My goals: Unity, relevance, and stability
As I write this column, it is two weeks to the day that I become your president. Like many, if not all, of my predecessors my feelings are mixed. Making the change from 33 years of full-time general practice in Terrace to a totally different job, if even only for one year, is somewhat daunting. Having said that it is also very exciting and a privilege that I take extremely seriously.
Directly after the BCMA’s Annual General Meeting, your Association is planning to make its submission to BC’s Conversation on Health. The physicians of BC are on the front lines of health care and witness daily the inadequacies of the system. Our submission is a comprehensive and thoughtful document that makes some bold recommendations. It is posted on the BCMA web site and I hope that you will have the opportunity to review it.
Aside from ensuring government seriously considers our Conversation on Health recommendations, I have several priorities for this upcoming year that I will be addressing.
My first priority is a topic that several of my predecessors also determined to be important: physician unity. What I’m hearing these days from colleagues in BC’s urban areas, here in the Lower Mainland and in Victoria, is that fewer and fewer family physicians are keeping hospital privileges. As a result, there is a growing disconnect between GPs and specialists. Working in a rural area, my colleagues and I have more opportunities to collaborate—especially in the hospital setting. Unfortunately, these occasions occur less frequently in the urban areas.
I also see the growing lack of unity at the Association level. We have two societies—one representing general practitioners, the other representing specialists, and each society represents its members’ interests as fervently as possible.

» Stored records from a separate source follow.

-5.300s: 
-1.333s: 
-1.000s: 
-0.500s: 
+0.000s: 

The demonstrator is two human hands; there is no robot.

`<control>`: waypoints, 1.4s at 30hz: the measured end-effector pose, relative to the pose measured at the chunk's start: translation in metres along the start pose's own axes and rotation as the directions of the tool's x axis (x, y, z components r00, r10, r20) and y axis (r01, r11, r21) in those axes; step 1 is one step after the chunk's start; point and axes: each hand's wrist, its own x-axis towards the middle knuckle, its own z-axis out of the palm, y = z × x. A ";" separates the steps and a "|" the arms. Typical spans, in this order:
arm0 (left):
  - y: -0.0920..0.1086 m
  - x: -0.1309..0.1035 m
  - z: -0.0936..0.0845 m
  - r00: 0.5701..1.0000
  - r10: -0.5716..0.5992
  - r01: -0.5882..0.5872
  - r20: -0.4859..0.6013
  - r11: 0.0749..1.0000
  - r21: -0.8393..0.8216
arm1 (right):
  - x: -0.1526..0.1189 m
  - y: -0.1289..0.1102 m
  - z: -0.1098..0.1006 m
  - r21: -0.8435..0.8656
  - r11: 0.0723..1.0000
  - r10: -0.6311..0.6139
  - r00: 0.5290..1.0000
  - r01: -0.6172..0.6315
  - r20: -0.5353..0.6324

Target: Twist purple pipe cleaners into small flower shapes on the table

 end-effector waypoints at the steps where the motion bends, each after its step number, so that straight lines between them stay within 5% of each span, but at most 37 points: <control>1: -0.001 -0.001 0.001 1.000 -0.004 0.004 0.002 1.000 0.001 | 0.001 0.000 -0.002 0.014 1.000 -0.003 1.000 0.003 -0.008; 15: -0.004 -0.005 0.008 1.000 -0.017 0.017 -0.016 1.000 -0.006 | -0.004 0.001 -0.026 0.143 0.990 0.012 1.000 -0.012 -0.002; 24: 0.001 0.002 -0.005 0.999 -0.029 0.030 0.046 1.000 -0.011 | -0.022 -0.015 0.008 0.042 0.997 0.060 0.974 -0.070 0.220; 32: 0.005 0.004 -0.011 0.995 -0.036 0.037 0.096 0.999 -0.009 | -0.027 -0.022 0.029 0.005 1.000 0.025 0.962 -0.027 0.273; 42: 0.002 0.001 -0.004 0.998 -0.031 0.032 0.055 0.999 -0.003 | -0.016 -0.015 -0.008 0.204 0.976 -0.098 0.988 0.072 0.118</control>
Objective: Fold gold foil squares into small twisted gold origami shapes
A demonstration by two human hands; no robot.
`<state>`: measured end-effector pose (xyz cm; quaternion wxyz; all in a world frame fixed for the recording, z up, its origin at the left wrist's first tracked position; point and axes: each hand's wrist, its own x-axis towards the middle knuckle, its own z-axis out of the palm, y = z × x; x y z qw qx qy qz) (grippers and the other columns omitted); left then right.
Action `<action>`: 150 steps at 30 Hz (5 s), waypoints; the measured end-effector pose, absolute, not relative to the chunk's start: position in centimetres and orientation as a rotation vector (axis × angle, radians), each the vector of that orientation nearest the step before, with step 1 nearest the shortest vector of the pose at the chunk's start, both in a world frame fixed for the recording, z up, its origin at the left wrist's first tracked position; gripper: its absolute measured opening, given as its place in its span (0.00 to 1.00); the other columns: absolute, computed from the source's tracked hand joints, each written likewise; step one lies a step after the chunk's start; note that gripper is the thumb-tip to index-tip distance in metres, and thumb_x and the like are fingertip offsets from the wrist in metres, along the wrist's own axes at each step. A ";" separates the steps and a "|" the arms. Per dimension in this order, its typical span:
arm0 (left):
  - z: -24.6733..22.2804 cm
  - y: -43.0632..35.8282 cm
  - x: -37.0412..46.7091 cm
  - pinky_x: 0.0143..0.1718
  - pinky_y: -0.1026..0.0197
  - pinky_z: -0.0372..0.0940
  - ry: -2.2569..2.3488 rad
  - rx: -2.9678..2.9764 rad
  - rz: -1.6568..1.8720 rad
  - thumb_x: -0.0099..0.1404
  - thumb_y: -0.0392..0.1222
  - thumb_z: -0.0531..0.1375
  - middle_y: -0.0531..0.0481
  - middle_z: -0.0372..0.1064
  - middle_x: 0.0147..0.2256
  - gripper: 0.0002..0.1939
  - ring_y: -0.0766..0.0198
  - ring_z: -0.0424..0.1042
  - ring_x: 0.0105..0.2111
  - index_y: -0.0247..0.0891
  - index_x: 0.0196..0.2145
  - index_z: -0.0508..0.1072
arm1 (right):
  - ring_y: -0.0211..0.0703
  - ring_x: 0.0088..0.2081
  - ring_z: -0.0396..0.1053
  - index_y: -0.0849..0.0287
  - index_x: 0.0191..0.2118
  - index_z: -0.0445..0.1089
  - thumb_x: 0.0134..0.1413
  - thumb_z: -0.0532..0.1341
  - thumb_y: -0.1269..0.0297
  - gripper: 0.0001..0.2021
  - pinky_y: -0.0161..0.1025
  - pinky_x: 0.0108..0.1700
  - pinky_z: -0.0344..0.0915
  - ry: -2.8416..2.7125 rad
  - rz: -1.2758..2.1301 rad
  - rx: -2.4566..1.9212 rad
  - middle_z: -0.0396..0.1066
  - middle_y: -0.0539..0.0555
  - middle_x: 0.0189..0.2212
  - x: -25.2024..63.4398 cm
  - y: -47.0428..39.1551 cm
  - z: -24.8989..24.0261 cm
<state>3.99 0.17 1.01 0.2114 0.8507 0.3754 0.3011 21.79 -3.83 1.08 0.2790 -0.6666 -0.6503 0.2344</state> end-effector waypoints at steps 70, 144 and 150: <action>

That is their job. However, we must think of ourselves as physicians first, and GPs and specialists second. If we don’t, we’ll end up a weaker profession, and both physicians and our patients will suffer the consequences. That will not help us in terms of future negotiations, and will certainly not help us get the care our patients need. For me, losing sight of that obligation would be the worst thing that could happen.
My second priority is something that associations everywhere find challenging: how to stay relevant to members, especially younger members whose interests are pulled in different directions. This past year Dr Margaret MacDiarmid devoted considerable time guiding and mentoring medical students, and I wish to continue her good work. Of course the BCMA has its own agenda—we hope that some of the students we spend time with now will become active in the Association early on. But the real benefits will accrue to the students and to the profession as a whole. This past year students from all four years of study said they were interested in topics such as presentation skills, debt management, media training, lobbying, and conflict resolution. All of these are very interesting and relevant topics that I look forward to continuing on with.
My third priority is the particularly stable relationship with the provincial government we are currently experiencing. It is more stable now than it has been in years—which is great. It’s to our benefit, and our patients’ benefit, to keep it that way.
Much of that is due to the 2006 negotiated agreement. The 6-year agreement signed last year gave us funding for critical matters such as addressing the needs in primary care, specialist disparity issues, information technology, and initiatives developed to attract and retain doctors to this province. It also provided the opportunity for physicians to work closely with government and health authorities to ensure these critical issues are developed and implemented quickly and fairly.
Working together in such a close way has helped break down old barriers. We are already seeing this result from the work flowing out of the agreement.
Examples of cooperation include the Joint Standing Committee on Rural Issues, which has been allocated nearly $70 million for the retention and recruitment of rural doctors; the General Practice Services Committee, whose job it is to find ways of keeping the GPs we have and encouraging more students to become family physicians; and the Physician Information Technology Office. For the first time there is a program being developed with physician input that will set a common standard for EMRs and make funding available for doctors to get online.
You will be hearing from me on these topics and more as the year progresses. I look forward to meeting as many of you as possible, and I welcome your input and comments.